By Bivash Mukherjee, IANS
Shanghai : The head of Hyderabad-based Satyam group’s operations in China, Raghvendra Tripathi, is one of the two expatriates voted by the Shanghai administration among the top 10 IT talents in the city.
“The IT talent list covers more and more sectors. The two foreign-listed talents show Shanghai’s IT development has attracted world attention,” Shanghai’s vice mayor Yang Xiong has been quoted as saying in Shanghai Daily.
The annual list is compiled from the Internet and SMS voting and authorised by the Shanghai Committee of China Communist Youth League and the Shanghai Municipal Informatization Commission.
Tripathi, who moved in here from Singapore after the Satyam group set up base in China in 2002, may see the recognition coming after a successfully branding of his enterprise here and a recognition of the same by government bodies.
He has also worked closely with a non-government organisation Project Hope that focuses on healthcare by contributing free data warehouse solution and – a fact that may have also been noticed by the Shanghai administration.
“I’m not surprised.

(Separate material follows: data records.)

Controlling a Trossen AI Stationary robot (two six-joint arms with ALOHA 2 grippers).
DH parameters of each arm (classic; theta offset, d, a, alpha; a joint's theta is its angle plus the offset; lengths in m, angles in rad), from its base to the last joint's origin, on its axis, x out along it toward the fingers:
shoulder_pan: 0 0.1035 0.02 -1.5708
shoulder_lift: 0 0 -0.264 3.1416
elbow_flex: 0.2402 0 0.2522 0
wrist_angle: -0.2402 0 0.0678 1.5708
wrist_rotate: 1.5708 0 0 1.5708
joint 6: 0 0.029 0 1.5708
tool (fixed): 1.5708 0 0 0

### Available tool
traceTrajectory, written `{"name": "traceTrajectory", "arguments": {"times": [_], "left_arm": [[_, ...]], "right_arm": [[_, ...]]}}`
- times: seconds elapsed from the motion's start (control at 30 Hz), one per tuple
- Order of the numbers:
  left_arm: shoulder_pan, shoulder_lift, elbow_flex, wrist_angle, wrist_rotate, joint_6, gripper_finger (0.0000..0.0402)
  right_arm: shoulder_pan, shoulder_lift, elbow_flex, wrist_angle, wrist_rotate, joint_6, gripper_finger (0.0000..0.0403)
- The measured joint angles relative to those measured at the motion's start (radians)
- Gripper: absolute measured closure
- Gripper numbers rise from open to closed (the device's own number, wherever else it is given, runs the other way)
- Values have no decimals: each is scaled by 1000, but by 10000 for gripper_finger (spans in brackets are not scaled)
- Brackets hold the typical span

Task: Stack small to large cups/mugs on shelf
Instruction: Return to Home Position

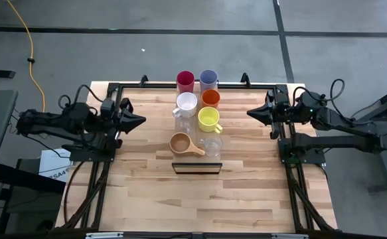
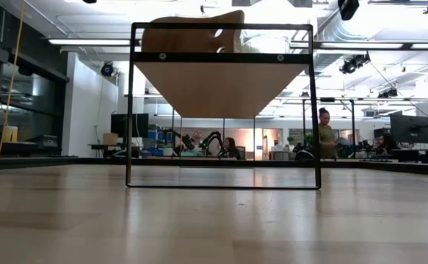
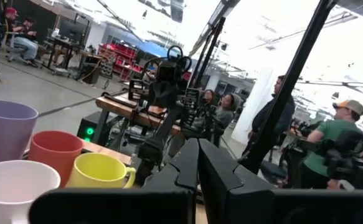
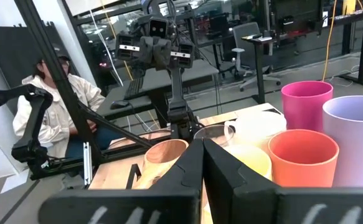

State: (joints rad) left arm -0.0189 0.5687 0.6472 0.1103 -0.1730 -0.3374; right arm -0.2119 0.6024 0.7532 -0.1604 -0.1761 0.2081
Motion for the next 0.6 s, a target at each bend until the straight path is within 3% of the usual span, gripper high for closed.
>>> {"name": "traceTrajectory", "arguments": {"times": [0.37,0.6], "left_arm": [[0,-31,-11,-51,2,0,401],[0,-60,-168,93,13,-19,401]], "right_arm": [[0,0,0,0,0,23,403],[0,0,0,0,-4,27,403]]}}
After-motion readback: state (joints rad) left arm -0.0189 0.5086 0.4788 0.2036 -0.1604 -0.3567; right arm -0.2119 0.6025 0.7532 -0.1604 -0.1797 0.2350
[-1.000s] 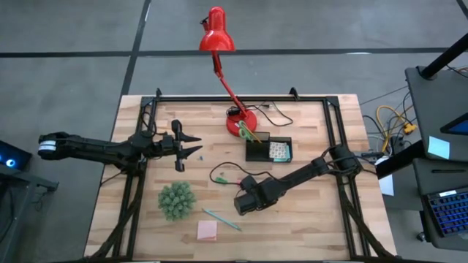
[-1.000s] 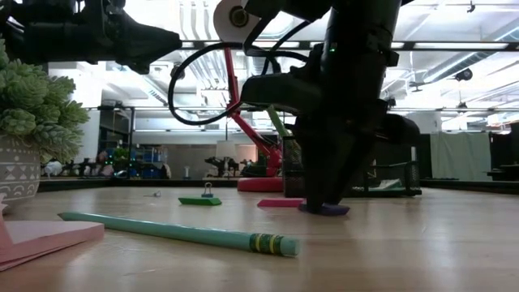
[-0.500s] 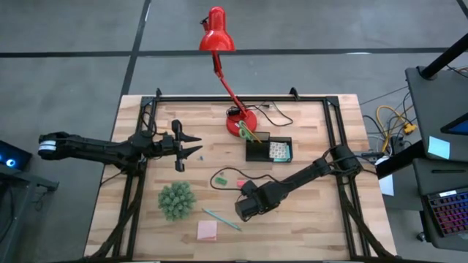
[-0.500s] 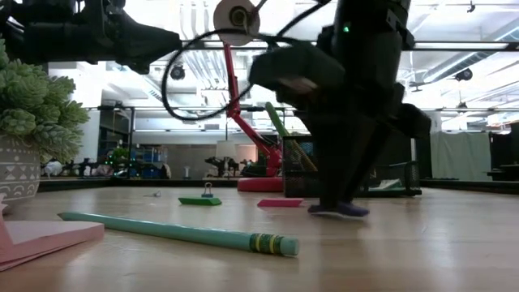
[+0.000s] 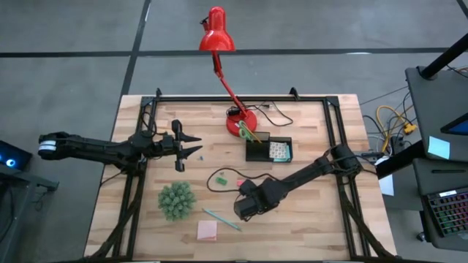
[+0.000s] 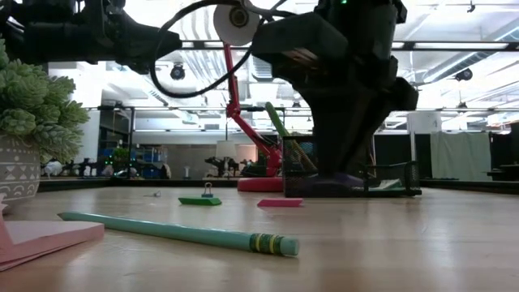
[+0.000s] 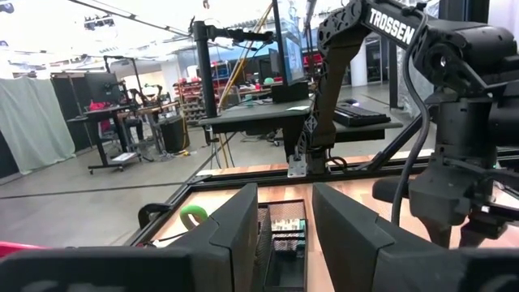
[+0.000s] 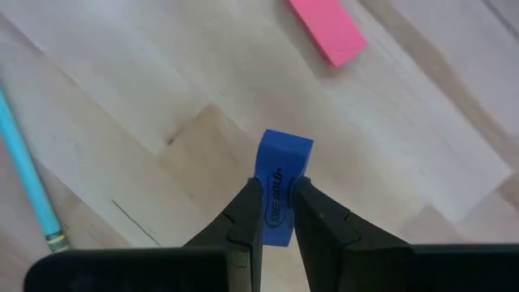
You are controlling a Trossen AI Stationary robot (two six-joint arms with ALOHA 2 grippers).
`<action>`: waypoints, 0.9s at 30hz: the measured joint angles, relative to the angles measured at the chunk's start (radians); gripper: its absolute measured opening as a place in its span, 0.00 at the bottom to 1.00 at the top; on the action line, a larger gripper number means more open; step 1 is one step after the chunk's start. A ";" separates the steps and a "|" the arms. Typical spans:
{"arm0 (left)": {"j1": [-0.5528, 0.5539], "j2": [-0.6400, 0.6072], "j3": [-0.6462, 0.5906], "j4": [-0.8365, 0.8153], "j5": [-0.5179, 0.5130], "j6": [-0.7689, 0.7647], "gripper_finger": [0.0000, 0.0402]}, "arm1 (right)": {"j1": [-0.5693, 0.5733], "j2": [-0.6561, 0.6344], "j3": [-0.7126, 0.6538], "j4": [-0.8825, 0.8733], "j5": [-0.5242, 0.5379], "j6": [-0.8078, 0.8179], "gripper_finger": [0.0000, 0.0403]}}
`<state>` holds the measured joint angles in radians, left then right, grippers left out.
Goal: Pick and place office supplies into organizer
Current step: Put the blue eraser into the front left compartment of the desk organizer
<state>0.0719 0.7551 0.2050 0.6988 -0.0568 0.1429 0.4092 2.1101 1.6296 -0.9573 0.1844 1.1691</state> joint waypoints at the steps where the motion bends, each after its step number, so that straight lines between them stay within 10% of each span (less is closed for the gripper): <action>1: 0.000 0.000 0.000 0.000 0.000 0.000 0.27 | -0.003 0.000 0.007 -0.011 0.001 -0.012 0.13; 27: 0.000 0.000 0.000 -0.002 0.000 -0.005 0.27 | -0.210 -0.003 0.176 -0.268 0.142 -0.348 0.13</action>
<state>0.0719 0.7550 0.2047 0.6967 -0.0566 0.1379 0.1990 2.1071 1.8059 -1.2256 0.3260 0.8212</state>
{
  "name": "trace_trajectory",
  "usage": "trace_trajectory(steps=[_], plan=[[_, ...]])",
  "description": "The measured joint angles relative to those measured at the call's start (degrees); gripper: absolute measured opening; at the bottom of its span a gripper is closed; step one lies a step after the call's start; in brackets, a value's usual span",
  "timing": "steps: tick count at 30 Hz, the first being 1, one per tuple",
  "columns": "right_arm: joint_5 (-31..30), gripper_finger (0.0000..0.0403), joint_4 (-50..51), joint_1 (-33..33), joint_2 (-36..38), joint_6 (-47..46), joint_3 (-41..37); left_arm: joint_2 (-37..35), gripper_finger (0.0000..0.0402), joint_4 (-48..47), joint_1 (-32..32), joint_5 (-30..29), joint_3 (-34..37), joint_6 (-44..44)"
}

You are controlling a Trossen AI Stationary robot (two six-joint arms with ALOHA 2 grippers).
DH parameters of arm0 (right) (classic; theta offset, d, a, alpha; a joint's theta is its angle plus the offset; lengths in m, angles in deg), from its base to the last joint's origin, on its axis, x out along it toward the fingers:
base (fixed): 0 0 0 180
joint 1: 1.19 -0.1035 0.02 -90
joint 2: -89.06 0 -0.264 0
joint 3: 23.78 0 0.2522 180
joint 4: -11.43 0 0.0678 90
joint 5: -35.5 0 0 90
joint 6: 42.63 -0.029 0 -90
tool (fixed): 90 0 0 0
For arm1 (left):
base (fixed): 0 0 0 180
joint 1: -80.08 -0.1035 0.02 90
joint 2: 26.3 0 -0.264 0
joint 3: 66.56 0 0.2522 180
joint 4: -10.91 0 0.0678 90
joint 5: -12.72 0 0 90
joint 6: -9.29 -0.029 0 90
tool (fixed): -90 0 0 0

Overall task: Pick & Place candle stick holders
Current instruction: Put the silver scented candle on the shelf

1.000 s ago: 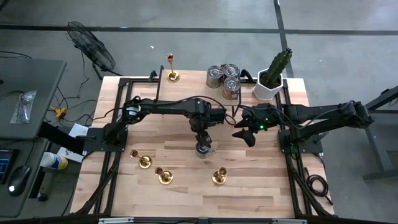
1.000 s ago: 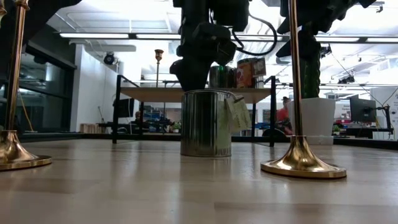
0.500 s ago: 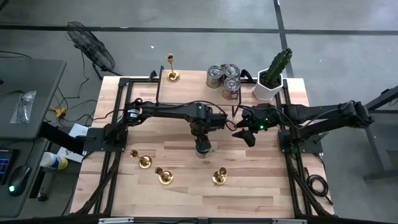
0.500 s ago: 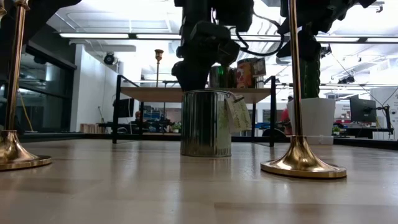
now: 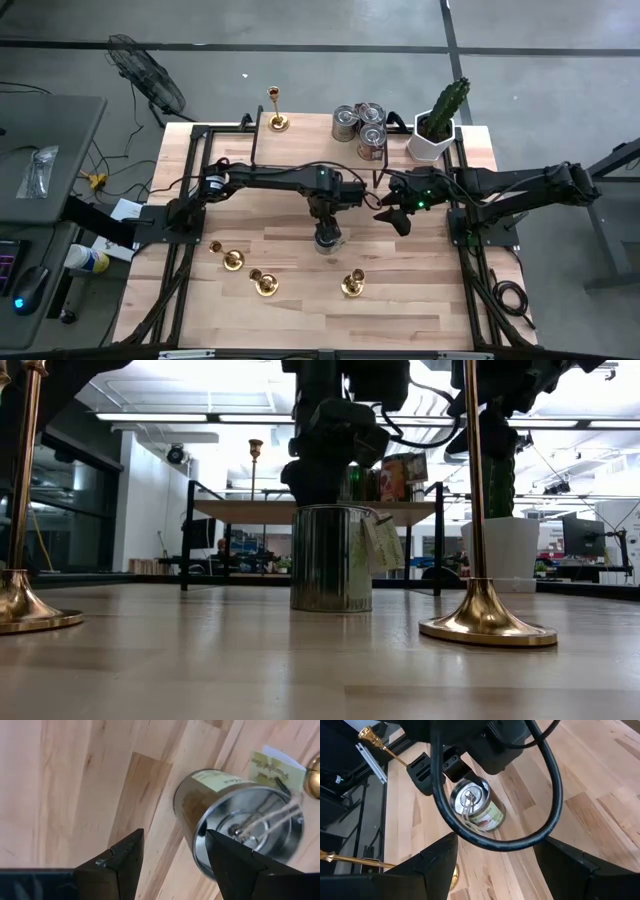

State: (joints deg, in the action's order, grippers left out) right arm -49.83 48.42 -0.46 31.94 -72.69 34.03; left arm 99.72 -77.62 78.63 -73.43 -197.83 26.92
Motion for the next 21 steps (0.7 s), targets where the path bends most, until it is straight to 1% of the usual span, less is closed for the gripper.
trace_trajectory(steps=[6,21], plan=[[0.0,0.0252,0.1,0.0,0.0,-0.1,0.0,0.0,0.0207,-0.3,0.0,-1.0,0.0,-0.4],[0.0,0.0252,0.3,0.0,0.0,-0.1,0.0,1.4,0.0207,-0.2,0.0,-0.6,-0.1,-1.4]])
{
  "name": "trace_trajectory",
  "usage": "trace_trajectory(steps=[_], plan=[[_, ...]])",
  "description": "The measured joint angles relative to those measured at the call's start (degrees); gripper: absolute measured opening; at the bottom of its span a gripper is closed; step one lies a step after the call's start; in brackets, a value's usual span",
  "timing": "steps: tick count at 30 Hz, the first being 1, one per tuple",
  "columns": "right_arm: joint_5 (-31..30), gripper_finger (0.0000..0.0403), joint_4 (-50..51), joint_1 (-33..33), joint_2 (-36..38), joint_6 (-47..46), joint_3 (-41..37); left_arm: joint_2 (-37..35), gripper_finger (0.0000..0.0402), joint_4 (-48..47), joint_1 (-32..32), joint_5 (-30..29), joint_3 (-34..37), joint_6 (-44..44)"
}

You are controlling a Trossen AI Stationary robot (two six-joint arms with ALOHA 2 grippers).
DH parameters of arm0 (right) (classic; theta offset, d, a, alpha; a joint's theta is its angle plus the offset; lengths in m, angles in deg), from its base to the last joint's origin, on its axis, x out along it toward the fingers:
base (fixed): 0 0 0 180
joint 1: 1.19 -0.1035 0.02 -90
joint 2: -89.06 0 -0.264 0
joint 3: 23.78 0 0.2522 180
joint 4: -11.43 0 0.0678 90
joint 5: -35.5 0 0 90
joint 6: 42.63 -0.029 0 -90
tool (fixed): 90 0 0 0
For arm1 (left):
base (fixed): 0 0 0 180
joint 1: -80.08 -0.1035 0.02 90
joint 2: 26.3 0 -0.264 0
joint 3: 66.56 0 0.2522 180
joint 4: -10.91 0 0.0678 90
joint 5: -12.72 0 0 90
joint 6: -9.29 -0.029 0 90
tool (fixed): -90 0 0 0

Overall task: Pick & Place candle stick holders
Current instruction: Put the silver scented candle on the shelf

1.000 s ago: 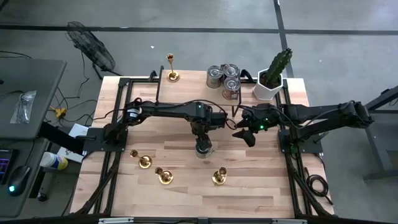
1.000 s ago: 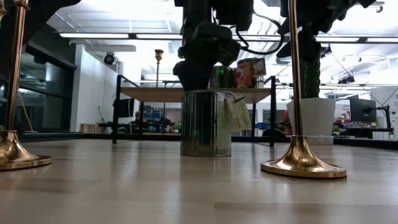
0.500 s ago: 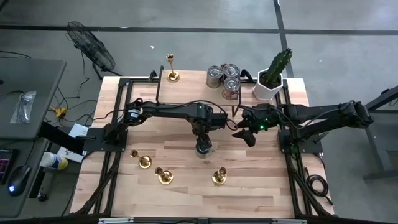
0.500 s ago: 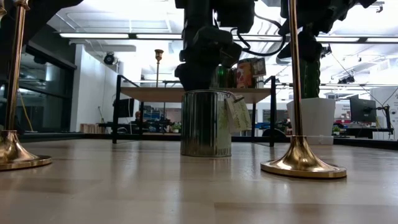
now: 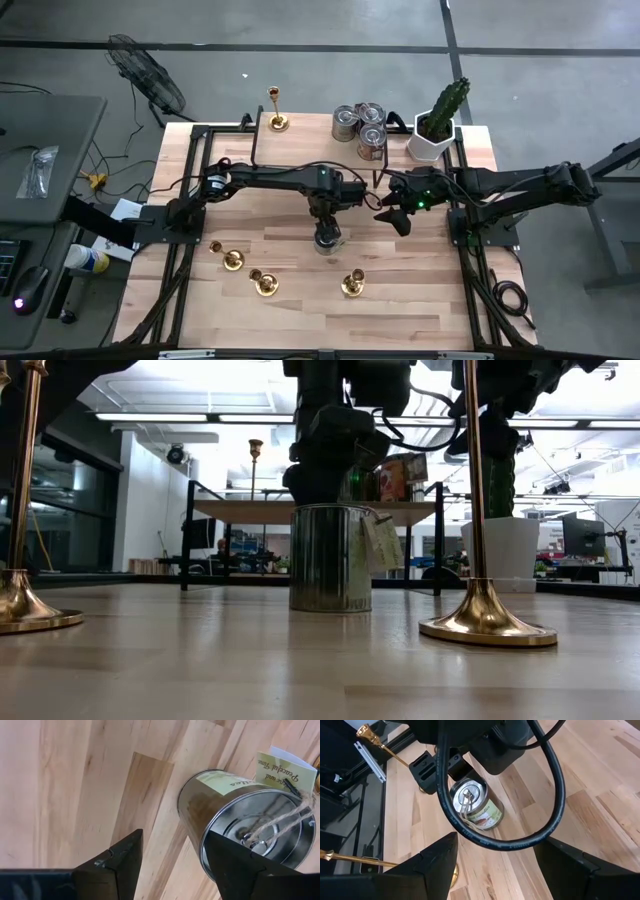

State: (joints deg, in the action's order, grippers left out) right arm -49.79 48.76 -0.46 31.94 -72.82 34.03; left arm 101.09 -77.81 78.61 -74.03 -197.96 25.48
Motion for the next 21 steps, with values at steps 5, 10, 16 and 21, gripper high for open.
trace_trajectory(steps=[5,10,16,21], plan=[[0.0,0.0252,0.0,0.0,0.0,0.0,0.0,0.0,0.0197,0.0,0.0,0.0,0.0,-0.1],[0.0,0.0252,0.0,0.0,0.0,0.0,0.0,0.1,0.0148,0.1,0.0,1.7,0.1,0.0],[0.1,0.0252,-0.1,0.0,0.0,0.0,0.0,0.2,0.0095,0.2,0.0,2.1,0.1,0.5],[0.0,0.0252,-0.1,0.0,0.0,0.0,0.0,0.2,0.0081,0.1,0.0,3.0,0.1,0.5]])
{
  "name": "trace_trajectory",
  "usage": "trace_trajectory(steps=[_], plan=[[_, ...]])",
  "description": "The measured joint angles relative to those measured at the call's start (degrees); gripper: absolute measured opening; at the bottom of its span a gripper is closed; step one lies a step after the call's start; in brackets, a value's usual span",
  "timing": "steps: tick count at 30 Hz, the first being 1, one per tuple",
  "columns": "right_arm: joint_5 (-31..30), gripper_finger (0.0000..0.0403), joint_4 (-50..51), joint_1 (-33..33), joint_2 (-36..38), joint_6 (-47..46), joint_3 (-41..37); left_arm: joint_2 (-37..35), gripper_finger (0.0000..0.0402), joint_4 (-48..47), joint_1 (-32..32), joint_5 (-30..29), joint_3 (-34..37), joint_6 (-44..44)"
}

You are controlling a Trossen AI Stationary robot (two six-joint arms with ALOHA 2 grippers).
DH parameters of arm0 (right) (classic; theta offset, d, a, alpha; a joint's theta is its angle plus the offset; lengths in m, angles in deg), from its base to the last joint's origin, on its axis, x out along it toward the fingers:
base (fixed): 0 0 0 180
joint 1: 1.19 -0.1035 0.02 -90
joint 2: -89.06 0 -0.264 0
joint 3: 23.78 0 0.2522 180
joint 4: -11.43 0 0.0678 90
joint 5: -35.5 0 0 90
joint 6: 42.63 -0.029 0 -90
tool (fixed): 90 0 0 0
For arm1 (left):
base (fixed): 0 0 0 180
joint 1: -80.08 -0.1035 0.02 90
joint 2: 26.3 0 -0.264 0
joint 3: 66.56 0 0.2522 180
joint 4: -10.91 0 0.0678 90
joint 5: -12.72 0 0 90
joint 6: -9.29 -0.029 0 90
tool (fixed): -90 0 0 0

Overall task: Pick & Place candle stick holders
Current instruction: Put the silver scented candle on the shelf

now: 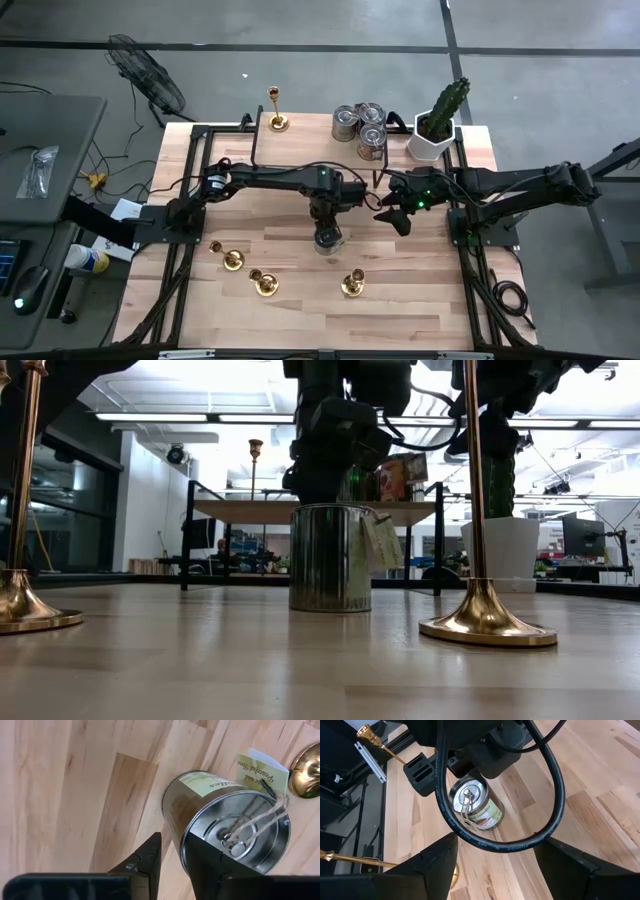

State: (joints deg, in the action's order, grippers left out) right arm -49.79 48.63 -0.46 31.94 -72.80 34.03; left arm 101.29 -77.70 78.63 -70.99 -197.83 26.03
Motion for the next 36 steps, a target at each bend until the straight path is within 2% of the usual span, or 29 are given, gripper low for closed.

Satyam is the first Indian Tier-1 IT company to enter China. After five years of development we have enjoyed a good reputation among multinational companies,” Tripathi said.
“We have a wide presence in China’s big cities – Shanghai, Beijing, Guangzhou, Dalian and Guangzhou.”
Satyam China, which has seen growth in terms of associates, offices and clients, while overcoming the language barrier, mainly extends 3E services – enterprise, integrated engineering and infrastructure management services.
It has over 600 employees in Greater China – 97 percent locals “which is the highest percentage among the Indian peers,” said Tripathi, adding the numbers are expected to cross 2,000 by the year-end and touch 3,000 by end-2009.
“Right now we are still in the investment stage. We have set up the 2,500-seat global solutions centre at Nanjing that will be Satyam’s largest research and development centre out of India.”
It will be a campus-style centre – complete with lodging and other amenities and located in the high-tech – which is expected to attract more than 300 software companies while cutting down development costs, he added.
Satyam, listed on the New York Stock Exchange (NYSE), Euronext of Amsterdam and the National Stock Exchange (NSE) in India , is hoping to use China as a base to service its clients in North America and distribute talent globally.
Currently, over 60 percent of Satyam’s global business comes from the US, while Asia-Pacific, Africa and the Middle East regions contribute around 16 percent. Europe contributes another 18 percent.
Larger rivals like Tata Consultancy Services and Infosys Technologies have also set up facilities in China with an eye on the growing domestic market as well as neighbouring powerhouses like Japan and Hong Kong, industry sources said.